▸ Instructions for the task:
The reply should hold every line of the data below, unchanged, and none of the pictures.

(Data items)

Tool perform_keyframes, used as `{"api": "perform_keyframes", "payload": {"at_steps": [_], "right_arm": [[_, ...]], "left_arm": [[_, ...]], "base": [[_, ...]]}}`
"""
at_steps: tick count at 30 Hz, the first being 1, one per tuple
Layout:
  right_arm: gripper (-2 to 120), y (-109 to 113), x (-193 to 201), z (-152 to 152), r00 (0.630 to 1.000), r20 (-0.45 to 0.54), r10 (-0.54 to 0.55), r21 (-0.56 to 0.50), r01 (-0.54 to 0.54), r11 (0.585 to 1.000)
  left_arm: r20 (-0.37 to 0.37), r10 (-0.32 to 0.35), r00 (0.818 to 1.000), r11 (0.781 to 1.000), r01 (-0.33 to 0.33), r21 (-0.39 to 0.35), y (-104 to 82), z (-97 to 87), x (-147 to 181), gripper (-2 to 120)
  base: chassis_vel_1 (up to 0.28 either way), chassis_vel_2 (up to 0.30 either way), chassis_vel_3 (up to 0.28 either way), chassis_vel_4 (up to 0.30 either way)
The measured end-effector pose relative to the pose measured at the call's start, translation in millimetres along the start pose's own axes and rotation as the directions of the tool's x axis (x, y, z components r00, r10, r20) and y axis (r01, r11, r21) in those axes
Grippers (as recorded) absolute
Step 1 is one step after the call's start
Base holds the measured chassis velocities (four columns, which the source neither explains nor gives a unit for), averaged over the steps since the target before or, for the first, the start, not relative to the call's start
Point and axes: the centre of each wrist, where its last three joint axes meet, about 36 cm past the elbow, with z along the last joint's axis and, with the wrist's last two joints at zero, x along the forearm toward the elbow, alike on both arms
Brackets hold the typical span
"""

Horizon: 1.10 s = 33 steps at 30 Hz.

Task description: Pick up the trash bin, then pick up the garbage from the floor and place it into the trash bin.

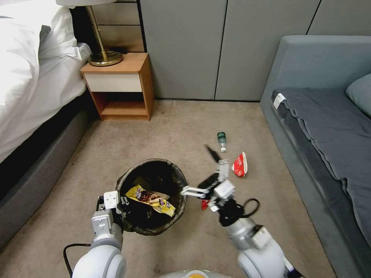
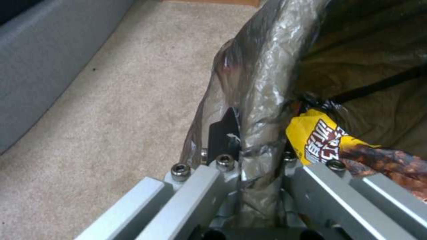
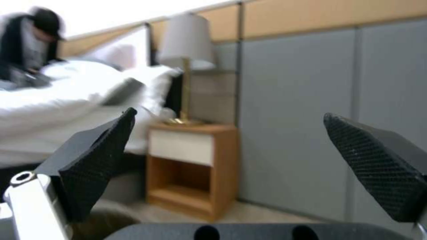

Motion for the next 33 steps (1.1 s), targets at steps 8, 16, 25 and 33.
{"api": "perform_keyframes", "payload": {"at_steps": [8,16,25,33], "right_arm": [[100,-5.5,38.8,19.7,0.998,-0.046,0.045,0.038,-0.044,0.998],[100,-14.4,47.0,27.1,0.997,-0.064,0.047,0.064,-0.043,0.997],[100,-40.2,24.5,27.3,0.997,-0.032,0.072,0.095,-0.069,0.993],[100,-123.7,-25.6,31.2,0.998,-0.061,0.035,0.201,-0.022,0.979]], "left_arm": [[0.006,-0.009,1.000,1.000,0.009,0.018,5.9,-4.5,-2.3,0],[0.018,-0.012,1.000,1.000,0.011,0.027,8.4,-9.8,-1.7,0],[0.022,-0.010,1.000,1.000,0.009,0.029,8.0,-12.0,-0.2,0],[0.022,-0.011,1.000,1.000,0.010,0.028,8.6,-11.9,-0.2,0]], "base": [[0.000,0.000,0.000,0.000],[0.000,0.000,0.000,0.000],[0.000,0.000,0.000,0.000],[0.000,0.000,0.000,0.000]]}}
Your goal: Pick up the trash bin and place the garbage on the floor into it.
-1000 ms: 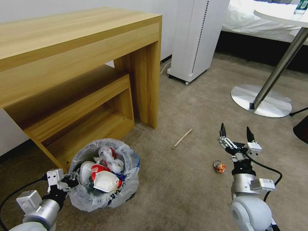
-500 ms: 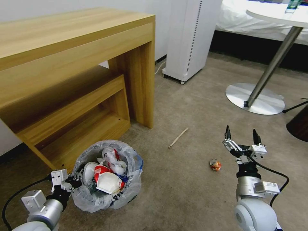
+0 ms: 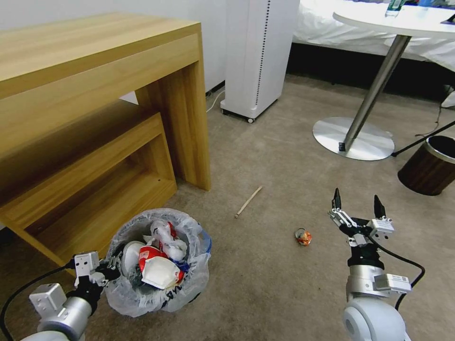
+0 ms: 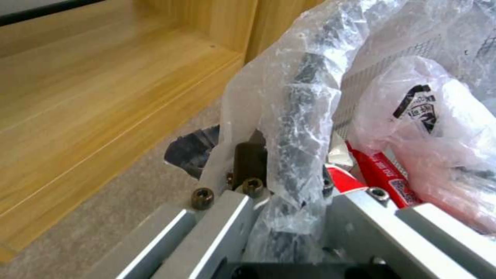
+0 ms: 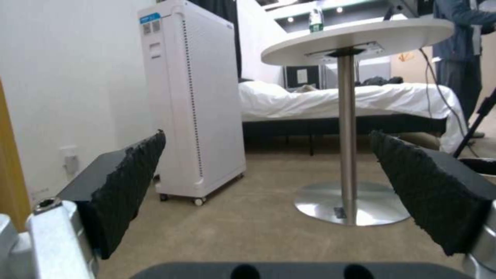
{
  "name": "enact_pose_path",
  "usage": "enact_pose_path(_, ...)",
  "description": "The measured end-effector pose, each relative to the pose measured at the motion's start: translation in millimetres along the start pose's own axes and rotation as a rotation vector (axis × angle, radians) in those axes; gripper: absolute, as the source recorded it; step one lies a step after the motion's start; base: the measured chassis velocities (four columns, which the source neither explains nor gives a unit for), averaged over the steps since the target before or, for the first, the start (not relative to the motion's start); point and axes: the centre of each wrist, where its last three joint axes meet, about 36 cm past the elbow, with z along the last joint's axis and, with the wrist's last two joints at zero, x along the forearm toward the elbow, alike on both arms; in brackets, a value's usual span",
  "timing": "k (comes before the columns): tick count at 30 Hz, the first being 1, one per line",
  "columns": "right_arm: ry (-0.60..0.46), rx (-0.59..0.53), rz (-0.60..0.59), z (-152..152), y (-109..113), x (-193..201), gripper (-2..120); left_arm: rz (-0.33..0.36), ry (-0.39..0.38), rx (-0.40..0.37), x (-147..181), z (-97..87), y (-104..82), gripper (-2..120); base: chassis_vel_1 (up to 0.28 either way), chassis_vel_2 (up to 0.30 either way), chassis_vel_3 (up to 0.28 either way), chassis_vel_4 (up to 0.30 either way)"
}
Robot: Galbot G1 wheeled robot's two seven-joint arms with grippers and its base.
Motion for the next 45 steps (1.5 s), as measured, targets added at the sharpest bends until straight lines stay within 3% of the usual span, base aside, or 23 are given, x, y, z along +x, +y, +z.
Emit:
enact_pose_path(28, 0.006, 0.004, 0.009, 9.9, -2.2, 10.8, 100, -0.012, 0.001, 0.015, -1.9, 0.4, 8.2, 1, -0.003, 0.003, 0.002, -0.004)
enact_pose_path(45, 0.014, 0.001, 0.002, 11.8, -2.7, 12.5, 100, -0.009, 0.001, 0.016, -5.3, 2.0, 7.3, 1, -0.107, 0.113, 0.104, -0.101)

▸ Solution below:
Tool perform_keyframes, used as `{"api": "perform_keyframes", "payload": {"at_steps": [_], "right_arm": [[_, ...]], "left_arm": [[_, ...]], "base": [[_, ...]]}}`
"""
at_steps: tick count at 30 Hz, the first being 1, one per tuple
Layout:
  right_arm: gripper (-2 to 120), y (-109 to 113), x (-193 to 201), z (-152 to 152), r00 (0.630 to 1.000), r20 (-0.45 to 0.54), r10 (-0.54 to 0.55), r21 (-0.56 to 0.50), r01 (-0.54 to 0.54), r11 (0.585 to 1.000)
  left_arm: r20 (-0.37 to 0.37), r10 (-0.32 to 0.35), r00 (0.818 to 1.000), r11 (0.781 to 1.000), r01 (-0.33 to 0.33), r21 (-0.39 to 0.35), y (-104 to 82), z (-97 to 87), x (-147 to 181), gripper (-2 to 120)
  base: chassis_vel_1 (up to 0.28 either way), chassis_vel_2 (up to 0.30 either way), chassis_vel_3 (up to 0.28 either way), chassis_vel_4 (up to 0.30 either way)
The measured end-effector pose relative to the pose measured at the call's start, translation in millimetres along the start pose's own axes and rotation as the directions of the tool's x axis (x, y, z components r00, r10, r20) and y axis (r01, r11, r21) in those axes
Grippers (as recorded) absolute
Step 1 is one step after the call's start
Base holds the measured chassis velocities (four columns, which the source neither explains nor gives a unit for), averaged over the steps since the target before or, for the first, the start, not relative to the call's start
Point and axes: the centre of each wrist, where its last three joint axes meet, about 36 cm past the elbow, with z along the last joint's axis and, with the wrist's last two joints at zero, x along the forearm toward the elbow, alike on both arms
Brackets hold the typical span
"""

Horizon: 1.10 s = 33 steps at 30 Hz.

Task description: Pick up the trash bin, then pick up the garbage from the floor and place it into the trash bin.


Motion for the next 33 steps (1.1 s), targets at steps 8, 16, 25 and 33.
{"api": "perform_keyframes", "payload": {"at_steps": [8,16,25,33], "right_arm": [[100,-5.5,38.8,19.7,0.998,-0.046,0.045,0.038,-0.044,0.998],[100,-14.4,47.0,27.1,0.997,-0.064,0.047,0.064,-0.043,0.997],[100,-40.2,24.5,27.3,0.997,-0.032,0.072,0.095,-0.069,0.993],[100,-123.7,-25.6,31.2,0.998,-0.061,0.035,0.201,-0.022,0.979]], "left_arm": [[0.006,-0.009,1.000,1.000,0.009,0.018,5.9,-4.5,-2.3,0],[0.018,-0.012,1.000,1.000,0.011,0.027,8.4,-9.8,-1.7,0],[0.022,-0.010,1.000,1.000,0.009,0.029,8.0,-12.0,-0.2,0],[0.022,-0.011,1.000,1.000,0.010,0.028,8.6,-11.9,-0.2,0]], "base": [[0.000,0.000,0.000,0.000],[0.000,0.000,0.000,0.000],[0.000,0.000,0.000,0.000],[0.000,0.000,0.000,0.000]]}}
Your goal: Pick up the trash bin and place the garbage on the floor into it.
-1000 ms: 
-500 ms: 
+0 ms: 
+0 ms: 
+0 ms: 
{
  "name": "enact_pose_path",
  "usage": "enact_pose_path(_, ...)",
  "description": "The measured end-effector pose, each relative to the pose measured at the motion's start: translation in millimetres along the start pose's own axes and rotation as a rotation vector (axis × angle, radians) in those axes; gripper: absolute, as the source recorded it; step one lies a step after the motion's start; base: the measured chassis velocities (four columns, which the source neither explains nor gives a unit for), averaged over the steps since the target before or, for the first, the start (not relative to the motion's start); point and axes: the centre of each wrist, where its last three joint axes meet, about 36 cm past the elbow, with z along the last joint's axis and, with the wrist's last two joints at zero, x along the forearm toward the elbow, alike on both arms; in brackets, a value's usual span",
  "timing": "k (comes before the columns): tick count at 30 Hz, the first being 1, one per line",
  "columns": "right_arm: ry (-0.60..0.46), rx (-0.59..0.53), rz (-0.60..0.59), z (-152..152), y (-109..113), x (-193..201), gripper (-2..120); left_arm: rz (-0.33..0.36), ry (-0.39..0.38), rx (-0.40..0.37), x (-147..181), z (-97..87), y (-104..82), gripper (-2..120); base: chassis_vel_1 (up to 0.28 either way), chassis_vel_2 (up to 0.30 either way), chassis_vel_3 (up to 0.28 either way), chassis_vel_4 (up to 0.30 either way)"
}
Robot: Galbot G1 wheeled robot's two seven-joint arms with grippers and its base.
Motion for the next 45 steps (1.5 s), as measured, targets added at the sharpest bends until straight lines stay within 3% of the usual span, base aside, or 23 are given, x, y, z along +x, +y, +z.
Emit:
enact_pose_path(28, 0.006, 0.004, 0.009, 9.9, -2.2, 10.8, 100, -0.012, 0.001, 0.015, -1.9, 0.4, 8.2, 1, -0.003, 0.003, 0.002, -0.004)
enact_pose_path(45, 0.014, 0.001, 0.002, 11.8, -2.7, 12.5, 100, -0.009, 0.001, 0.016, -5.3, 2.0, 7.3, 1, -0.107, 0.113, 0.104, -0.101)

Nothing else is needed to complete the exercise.